Sekarang hati mama merasa tidak tenang. Pasalnya beberapa menit lalu seorang anak perempuan dengan poni menutupi alis dan rambut tergerai menghampiri dan mengatakan bahwa anaknya merusak buku.

Bagaimana merasa tenang kalau mendapat kabar seperti itu.

Segera mama mengambil hijab dan memasang kaos kaki serta masker untuk menghampiri sang anak.

"Ada apa ini? Khalid ngerusak buku Amel?" Tanya mama.

"Bukan tante, Awan yang maksa Khalid. Ngancem Khalid juga. Kata Awan kalau Khalid gak ngerusak buku Amel nanti dia gak punya teman." Anak perempuan yang tadi melapor pada mama justru membela Khalid. Padahal dia tahu siapa yang telah melakukan kesalahan.

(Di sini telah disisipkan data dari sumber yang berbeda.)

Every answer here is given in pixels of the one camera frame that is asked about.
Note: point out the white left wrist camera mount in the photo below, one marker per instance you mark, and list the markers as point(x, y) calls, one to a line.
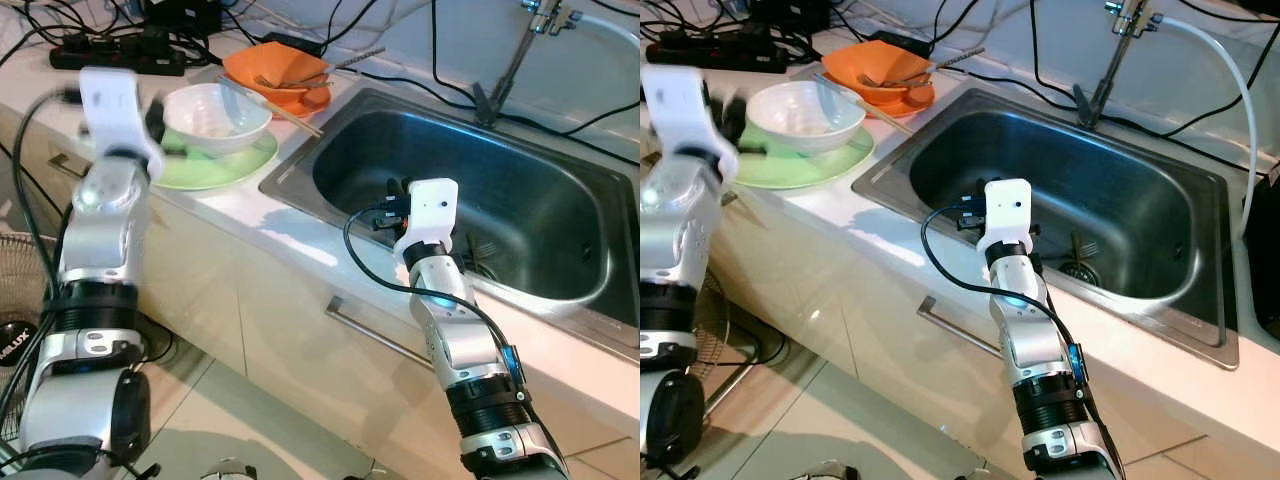
point(115, 110)
point(680, 110)

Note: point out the white bowl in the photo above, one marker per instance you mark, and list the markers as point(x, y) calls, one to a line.
point(215, 115)
point(805, 115)

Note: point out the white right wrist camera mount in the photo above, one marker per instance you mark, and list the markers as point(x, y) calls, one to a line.
point(1008, 210)
point(430, 210)

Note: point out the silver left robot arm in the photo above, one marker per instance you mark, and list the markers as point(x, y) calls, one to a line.
point(675, 230)
point(100, 240)

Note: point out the stainless steel sink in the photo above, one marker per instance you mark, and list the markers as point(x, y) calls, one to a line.
point(1130, 200)
point(560, 200)

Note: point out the black faucet pipe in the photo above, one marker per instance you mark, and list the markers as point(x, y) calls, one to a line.
point(510, 70)
point(1110, 70)

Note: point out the orange plate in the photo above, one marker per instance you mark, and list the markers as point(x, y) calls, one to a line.
point(300, 100)
point(900, 100)

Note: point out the black kitchen appliance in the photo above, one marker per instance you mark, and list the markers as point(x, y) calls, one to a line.
point(1265, 260)

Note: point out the chrome faucet valve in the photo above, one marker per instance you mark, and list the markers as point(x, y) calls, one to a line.
point(550, 15)
point(1135, 12)

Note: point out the green plate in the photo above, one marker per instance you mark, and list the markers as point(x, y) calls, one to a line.
point(220, 172)
point(810, 170)

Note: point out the grey floor fan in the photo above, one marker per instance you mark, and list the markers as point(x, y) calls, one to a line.
point(712, 310)
point(12, 300)

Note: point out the orange bowl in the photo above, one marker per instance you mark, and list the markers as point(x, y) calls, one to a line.
point(275, 65)
point(880, 62)

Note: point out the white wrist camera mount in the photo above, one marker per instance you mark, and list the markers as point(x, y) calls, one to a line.
point(430, 210)
point(115, 110)
point(1008, 210)
point(680, 110)

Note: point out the metal fork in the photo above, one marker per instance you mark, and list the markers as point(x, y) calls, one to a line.
point(890, 80)
point(290, 82)

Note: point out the flat black power brick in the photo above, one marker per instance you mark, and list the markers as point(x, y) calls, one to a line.
point(292, 42)
point(895, 42)

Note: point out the sink drain strainer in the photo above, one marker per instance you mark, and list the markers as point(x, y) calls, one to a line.
point(1095, 275)
point(488, 272)

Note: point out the large black power adapter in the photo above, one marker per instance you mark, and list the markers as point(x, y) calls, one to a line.
point(790, 12)
point(185, 12)

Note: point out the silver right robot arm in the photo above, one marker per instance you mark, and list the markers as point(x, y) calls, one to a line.
point(465, 330)
point(1035, 340)

"Khalid?" Mama melihat lebih dalam mata Amel yang berkaca-kaca.

"Khalid coba sini kita  masuk dulu ke rumah!"

"Jangan marahin Khalid tante."

"Amel... tante gak marah, ijin bawa masuk Khalid dulu ya?" Mama menunduk menyamakan tingginya lalu berjalan menuntun Khalid menuju teras rumah. Setidaknya menjauh dari anak-anak lain agar Khalid tidak sakit hati ditegur dihadapan teman-teman.

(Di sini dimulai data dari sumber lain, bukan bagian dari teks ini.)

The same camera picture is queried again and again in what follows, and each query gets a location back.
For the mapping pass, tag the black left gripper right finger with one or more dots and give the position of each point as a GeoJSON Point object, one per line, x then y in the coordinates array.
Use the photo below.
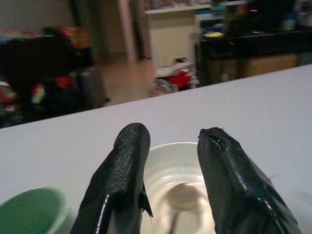
{"type": "Point", "coordinates": [226, 185]}

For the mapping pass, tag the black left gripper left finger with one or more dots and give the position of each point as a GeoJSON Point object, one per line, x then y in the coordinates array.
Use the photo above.
{"type": "Point", "coordinates": [122, 175]}

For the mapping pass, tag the gold metal spoon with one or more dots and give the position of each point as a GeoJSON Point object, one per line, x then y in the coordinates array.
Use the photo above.
{"type": "Point", "coordinates": [183, 197]}

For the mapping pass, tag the white ceramic bowl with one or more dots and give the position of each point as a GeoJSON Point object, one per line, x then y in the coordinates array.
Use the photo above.
{"type": "Point", "coordinates": [168, 158]}

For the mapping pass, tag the green cup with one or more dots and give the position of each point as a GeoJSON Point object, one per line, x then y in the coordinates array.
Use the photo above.
{"type": "Point", "coordinates": [29, 209]}

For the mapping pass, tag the red toy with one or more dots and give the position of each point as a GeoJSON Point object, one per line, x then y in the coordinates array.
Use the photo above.
{"type": "Point", "coordinates": [180, 80]}

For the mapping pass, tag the brown cardboard box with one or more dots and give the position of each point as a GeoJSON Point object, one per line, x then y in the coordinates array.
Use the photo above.
{"type": "Point", "coordinates": [270, 64]}

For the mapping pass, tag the black pile of bags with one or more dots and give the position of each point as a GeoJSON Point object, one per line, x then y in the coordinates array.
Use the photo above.
{"type": "Point", "coordinates": [36, 73]}

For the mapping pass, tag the black cabinet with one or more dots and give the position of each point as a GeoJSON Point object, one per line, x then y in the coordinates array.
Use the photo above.
{"type": "Point", "coordinates": [253, 45]}

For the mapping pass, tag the white shelf unit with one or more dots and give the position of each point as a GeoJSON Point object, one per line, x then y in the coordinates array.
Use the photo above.
{"type": "Point", "coordinates": [170, 36]}

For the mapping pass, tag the yellow cloth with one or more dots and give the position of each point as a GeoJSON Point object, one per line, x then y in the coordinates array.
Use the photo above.
{"type": "Point", "coordinates": [213, 35]}

"Bukan Khalid mama, mama percaya sama Khalid kan?" Khalid menunduk, merasa ketakutan. Mama berhak percaya pada anaknya. Tapi mama juga tidak boleh mengabaikan pernyataan Amel tadi.

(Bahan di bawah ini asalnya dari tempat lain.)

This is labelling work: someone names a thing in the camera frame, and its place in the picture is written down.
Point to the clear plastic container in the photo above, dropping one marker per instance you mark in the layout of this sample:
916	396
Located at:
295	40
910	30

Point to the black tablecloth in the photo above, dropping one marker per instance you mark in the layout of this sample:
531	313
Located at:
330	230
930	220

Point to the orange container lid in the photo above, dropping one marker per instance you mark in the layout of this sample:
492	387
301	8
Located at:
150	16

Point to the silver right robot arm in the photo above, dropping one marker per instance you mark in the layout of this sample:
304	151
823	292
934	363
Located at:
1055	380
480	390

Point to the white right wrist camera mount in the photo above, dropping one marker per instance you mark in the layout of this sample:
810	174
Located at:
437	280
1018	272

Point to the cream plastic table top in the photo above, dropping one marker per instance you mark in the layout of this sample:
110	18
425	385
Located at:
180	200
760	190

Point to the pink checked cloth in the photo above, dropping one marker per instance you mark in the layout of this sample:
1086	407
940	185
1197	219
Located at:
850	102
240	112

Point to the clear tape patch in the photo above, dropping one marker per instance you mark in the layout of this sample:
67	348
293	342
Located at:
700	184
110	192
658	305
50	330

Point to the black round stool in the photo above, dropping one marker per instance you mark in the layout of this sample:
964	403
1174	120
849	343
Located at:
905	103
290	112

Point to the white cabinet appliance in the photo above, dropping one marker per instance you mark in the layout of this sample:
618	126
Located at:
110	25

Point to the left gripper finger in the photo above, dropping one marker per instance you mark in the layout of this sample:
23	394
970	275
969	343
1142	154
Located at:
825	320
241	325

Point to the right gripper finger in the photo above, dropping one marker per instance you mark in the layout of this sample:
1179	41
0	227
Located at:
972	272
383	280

"Lalu yang ngerusakin siapa?"

"Awan maa. Khalid gak berbuat apa-apa." Khalid memeluk sang mama dan menyembunyikan raut wajah bersalah.

"Disitu kesalahan Khalid sayang, Khalid kan tahu ngerusak barang orang itu gak boleh. Kasian pemiliknya. Nanti Amel belajar gimana? Khalid saja kalau barang dirusak Zaid marah kan ya. Nah begitu juga Amel. Nanti uang jajan Khalid ditabung ya, buat beliin buku baru Amel. Khalid harus bertanggung jawab." Mama mengusap rambut Khalid dan terus menurun hingga berhenti pada pipi. Membuat Khalid menatap matanya lagi.

"Tapi, bukan Khalid yang merusak buku Amel."

"Khalid... siapa yang ngajarin Khalid bohong sih. Perasaan mama gak pernah ngajarin bohong."

Deg

Khalid ketahuan bohong. Dia sudah berupaya agar terlihat alami. Tapi, rupanya mulut yang terbiasa jujur tidak akan pernah bisa diajak berbohong walau sekali saja. Begitulah fungsi kalau diajarkan selalu jujur.

"Iyaa ma, Khalid salah. Tapi Khalid gak mau dibenci. Khalid mau temenenan sama dia maa," mata Khalid berkaca-kaca seakan mengatakan dia menyesal. Namun tetap terus membela kesalahan.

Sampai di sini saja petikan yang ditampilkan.